Exercise brief
Filter these entries so that only lines with the word "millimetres" remain.

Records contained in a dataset
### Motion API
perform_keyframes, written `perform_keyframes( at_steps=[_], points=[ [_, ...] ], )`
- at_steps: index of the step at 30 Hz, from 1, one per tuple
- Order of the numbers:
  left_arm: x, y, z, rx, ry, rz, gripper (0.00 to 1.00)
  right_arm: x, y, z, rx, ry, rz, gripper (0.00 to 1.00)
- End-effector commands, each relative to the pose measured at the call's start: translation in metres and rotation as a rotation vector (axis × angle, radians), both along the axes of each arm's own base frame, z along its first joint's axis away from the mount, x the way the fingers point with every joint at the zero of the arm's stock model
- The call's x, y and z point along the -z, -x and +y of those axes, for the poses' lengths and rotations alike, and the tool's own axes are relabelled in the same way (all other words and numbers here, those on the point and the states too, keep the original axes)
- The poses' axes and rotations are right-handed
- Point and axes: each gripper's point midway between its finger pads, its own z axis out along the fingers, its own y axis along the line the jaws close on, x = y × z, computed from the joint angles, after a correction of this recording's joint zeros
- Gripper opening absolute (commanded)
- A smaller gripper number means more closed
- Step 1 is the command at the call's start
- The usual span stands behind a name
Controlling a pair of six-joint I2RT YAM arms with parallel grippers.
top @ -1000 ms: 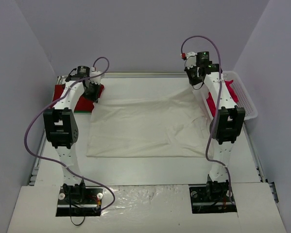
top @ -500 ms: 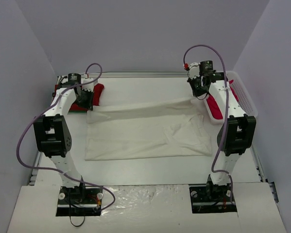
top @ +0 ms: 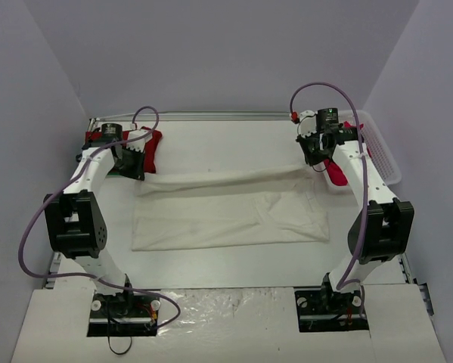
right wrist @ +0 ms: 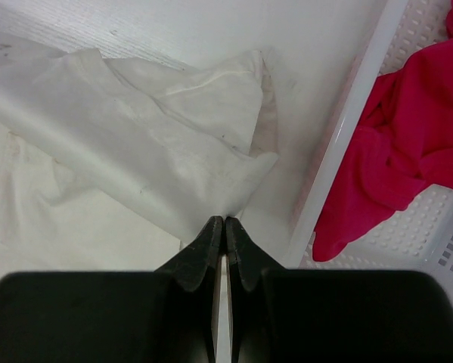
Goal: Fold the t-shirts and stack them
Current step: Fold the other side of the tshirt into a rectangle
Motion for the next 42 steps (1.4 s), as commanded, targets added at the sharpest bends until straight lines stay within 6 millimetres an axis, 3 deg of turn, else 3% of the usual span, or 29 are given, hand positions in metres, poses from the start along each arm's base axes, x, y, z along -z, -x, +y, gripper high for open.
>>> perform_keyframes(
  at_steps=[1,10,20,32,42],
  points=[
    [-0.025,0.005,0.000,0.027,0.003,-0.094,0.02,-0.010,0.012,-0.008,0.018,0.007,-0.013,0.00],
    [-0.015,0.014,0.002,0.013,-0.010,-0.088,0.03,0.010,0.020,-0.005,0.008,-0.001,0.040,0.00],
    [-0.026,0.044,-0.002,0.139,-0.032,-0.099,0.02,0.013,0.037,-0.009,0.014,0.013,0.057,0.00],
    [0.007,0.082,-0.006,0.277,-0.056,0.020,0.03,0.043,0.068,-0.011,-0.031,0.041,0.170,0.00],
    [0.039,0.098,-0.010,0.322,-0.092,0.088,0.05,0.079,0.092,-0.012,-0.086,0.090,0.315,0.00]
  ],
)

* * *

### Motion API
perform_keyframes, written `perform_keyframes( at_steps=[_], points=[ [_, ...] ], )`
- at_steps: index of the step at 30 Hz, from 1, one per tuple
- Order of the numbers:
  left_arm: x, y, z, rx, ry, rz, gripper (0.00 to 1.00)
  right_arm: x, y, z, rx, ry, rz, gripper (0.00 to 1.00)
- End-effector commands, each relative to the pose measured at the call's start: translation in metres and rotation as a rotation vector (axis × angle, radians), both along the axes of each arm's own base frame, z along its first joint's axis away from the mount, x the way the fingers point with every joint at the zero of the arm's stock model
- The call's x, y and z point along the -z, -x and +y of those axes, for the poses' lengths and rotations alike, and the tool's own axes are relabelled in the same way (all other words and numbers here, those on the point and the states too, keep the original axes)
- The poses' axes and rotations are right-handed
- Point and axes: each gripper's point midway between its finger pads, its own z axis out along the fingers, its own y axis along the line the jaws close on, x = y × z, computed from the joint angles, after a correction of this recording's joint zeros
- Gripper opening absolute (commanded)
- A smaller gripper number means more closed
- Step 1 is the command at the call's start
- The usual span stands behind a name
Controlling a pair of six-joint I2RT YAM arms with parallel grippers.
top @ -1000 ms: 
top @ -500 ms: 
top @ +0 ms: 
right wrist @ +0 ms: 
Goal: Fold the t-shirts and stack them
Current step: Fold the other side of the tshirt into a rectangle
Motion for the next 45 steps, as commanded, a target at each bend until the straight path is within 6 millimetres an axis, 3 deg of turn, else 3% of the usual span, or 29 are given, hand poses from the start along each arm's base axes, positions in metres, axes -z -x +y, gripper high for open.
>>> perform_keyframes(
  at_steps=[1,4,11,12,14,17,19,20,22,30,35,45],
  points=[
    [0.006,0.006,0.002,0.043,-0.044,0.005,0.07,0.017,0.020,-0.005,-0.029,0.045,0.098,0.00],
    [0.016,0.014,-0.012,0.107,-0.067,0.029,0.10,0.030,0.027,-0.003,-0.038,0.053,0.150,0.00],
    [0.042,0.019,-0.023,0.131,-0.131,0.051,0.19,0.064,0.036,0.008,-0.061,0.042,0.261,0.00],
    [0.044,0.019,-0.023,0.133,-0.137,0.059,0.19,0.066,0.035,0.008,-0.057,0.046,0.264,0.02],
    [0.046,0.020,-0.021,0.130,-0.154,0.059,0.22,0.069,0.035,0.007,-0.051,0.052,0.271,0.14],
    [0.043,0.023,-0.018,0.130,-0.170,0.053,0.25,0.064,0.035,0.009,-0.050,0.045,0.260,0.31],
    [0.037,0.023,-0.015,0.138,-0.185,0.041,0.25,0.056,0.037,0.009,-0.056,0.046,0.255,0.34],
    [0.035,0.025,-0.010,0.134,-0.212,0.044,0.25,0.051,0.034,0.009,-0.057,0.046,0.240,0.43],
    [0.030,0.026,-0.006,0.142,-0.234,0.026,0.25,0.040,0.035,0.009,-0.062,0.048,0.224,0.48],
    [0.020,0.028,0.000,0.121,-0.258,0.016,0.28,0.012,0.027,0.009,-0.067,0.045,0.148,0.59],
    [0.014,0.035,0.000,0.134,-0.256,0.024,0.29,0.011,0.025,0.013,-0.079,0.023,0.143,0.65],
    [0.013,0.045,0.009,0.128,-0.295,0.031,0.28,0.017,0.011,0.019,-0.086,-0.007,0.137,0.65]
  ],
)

Problem solution
Motion for the next 42 steps (1.4 s), as commanded, targets added at the sharpest bends until straight lines stay within 6 millimetres an axis, 3 deg of turn, else 3% of the usual span, or 29 are given, hand positions in metres, poses from the start along each arm's base axes, x, y, z along -z, -x, +y, gripper high for open.
Motion for the next 45 steps, as commanded, a target at each bend until the straight path is within 6 millimetres an axis, 3 deg of turn, else 3% of the usual span, or 29 are given, hand poses from the start along each arm's base axes, positions in metres, axes -z -x +y, gripper high for open.

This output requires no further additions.